Nation Mandatory health visitor visits
England Five appointments from late pregnancy to age two (first three in home)
Scotland Universal health visiting pathway with safe caseload limits of approximately 250 families
Wales Flying Start programme with enhanced visiting in disadvantaged areas; safe caseload limits implemented
Northern Ireland Health visiting services with safe staffing limits of approximately 250 families per visitor
  • Current caseloads in England stand at 1,000 families per health visitor, compared to 250 in the rest of the UK
  • Health visitor numbers have declined 45 per cent over the past decade, from 10,200 to 5,575
  • Excessive caseloads compel staff to cancel follow-up visits despite knowing families require assistance

Calls for immediate reform and modernisation

The Institute of Health Visiting has become increasingly vocal about the necessity of prompt action to address the crisis.

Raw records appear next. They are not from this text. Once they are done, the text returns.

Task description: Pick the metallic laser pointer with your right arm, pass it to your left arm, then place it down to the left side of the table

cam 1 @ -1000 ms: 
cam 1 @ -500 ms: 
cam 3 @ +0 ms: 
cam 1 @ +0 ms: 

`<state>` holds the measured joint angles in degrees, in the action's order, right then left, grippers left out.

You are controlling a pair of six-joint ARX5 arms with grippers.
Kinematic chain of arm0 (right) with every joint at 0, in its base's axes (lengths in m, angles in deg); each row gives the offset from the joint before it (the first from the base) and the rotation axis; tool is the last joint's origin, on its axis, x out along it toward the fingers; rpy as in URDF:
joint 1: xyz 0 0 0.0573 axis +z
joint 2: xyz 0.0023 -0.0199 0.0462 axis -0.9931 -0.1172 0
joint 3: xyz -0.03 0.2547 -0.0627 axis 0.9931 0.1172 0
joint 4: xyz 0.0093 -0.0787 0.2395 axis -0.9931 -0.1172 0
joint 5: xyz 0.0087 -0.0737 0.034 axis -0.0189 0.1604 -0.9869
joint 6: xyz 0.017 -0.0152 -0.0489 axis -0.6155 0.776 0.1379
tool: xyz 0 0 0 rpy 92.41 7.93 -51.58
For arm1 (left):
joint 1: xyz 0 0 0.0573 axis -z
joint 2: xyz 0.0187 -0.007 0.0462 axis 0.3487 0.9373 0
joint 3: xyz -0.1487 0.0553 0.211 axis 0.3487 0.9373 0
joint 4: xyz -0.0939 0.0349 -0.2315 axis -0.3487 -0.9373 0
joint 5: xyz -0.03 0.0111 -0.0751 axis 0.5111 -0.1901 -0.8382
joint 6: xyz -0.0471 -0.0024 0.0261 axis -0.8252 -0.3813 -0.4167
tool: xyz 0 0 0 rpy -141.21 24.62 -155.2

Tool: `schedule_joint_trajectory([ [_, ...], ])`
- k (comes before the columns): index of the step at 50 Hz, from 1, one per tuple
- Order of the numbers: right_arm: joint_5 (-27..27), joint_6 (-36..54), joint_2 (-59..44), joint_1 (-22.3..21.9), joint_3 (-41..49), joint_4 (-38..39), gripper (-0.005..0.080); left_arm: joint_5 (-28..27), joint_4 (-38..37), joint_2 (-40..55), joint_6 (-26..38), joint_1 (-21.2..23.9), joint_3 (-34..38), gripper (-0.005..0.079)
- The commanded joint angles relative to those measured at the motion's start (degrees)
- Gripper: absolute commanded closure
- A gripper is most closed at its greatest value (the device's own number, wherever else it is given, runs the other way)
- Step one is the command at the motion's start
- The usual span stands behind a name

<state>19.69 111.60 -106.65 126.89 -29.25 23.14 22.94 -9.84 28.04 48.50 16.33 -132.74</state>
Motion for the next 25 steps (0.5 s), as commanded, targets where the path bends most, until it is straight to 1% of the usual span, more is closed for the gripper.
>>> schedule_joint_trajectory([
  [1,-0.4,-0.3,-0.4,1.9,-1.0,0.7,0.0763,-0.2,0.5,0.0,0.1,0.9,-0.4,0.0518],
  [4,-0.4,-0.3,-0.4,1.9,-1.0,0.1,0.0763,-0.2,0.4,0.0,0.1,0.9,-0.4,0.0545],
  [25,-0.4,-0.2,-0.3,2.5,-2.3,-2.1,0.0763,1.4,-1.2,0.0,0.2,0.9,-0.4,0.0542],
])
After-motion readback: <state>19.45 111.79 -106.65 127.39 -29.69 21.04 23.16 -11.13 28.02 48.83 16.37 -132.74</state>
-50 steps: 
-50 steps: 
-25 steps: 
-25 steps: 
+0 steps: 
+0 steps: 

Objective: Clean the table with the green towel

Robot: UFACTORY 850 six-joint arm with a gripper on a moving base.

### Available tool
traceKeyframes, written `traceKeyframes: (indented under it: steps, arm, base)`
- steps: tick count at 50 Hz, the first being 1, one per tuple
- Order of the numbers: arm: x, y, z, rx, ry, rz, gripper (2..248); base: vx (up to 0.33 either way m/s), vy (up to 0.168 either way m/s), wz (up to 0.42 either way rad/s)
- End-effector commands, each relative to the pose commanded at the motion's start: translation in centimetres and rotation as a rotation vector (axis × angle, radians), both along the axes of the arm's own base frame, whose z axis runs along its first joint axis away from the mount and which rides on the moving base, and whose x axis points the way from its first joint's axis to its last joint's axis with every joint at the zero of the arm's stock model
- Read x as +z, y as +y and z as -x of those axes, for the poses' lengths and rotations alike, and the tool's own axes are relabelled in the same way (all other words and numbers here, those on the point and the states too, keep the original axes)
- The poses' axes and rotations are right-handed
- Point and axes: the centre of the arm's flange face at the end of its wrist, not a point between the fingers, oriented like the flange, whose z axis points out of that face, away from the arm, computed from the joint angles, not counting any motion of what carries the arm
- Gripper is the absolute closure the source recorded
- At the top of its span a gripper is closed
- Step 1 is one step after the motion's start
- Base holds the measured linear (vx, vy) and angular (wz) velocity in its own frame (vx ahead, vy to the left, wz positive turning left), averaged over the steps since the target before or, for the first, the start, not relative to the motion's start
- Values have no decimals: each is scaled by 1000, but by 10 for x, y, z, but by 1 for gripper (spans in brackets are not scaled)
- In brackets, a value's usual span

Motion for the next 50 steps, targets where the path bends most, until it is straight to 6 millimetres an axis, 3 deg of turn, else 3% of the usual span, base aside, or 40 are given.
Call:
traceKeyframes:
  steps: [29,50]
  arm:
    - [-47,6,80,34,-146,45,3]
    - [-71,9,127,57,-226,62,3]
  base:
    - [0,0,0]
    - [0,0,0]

Chief executive Alison Morton has urged the government to establish mandatory caseload limits similar to those already in place across Scotland, Wales and Northern Ireland. “We need to set a benchmark, otherwise we’re just going to keep witnessing this deterioration with hugely unmanageable, unsafe caseloads which are unmanageable for health visitors to operate in,” Morton warned. She stressed that without such protections, the profession risks losing more experienced staff to burnout and exhaustion.

The economic consequences of inaction are pronounced. Rebuilding the health visiting workforce would require substantial public funding, yet the sustained cost reductions from early intervention far surpass the upfront costs. Families presently lacking access to essential assistance during the critical early years face compounding challenges that become progressively costlier to resolve in future. Mental health difficulties, educational underachievement and involvement with the criminal justice system all trace back, in part, to poor early assistance. The government’s stated commitment to ensuring every child has the best start in life rings empty without the means to realise it.

What specialists are calling for

Health visiting leaders are calling for three essential actions: the introduction of safe caseload limits set at around 250 families per visitor; a substantial recruitment drive to restore the workforce to pre-2014 levels; and ring-fenced funding to guarantee health visiting services are safeguarded against forthcoming budget cuts. Without these measures, experts alert that the profession will persist in declining, ultimately damaging the most at-risk families in society who depend most heavily on these services.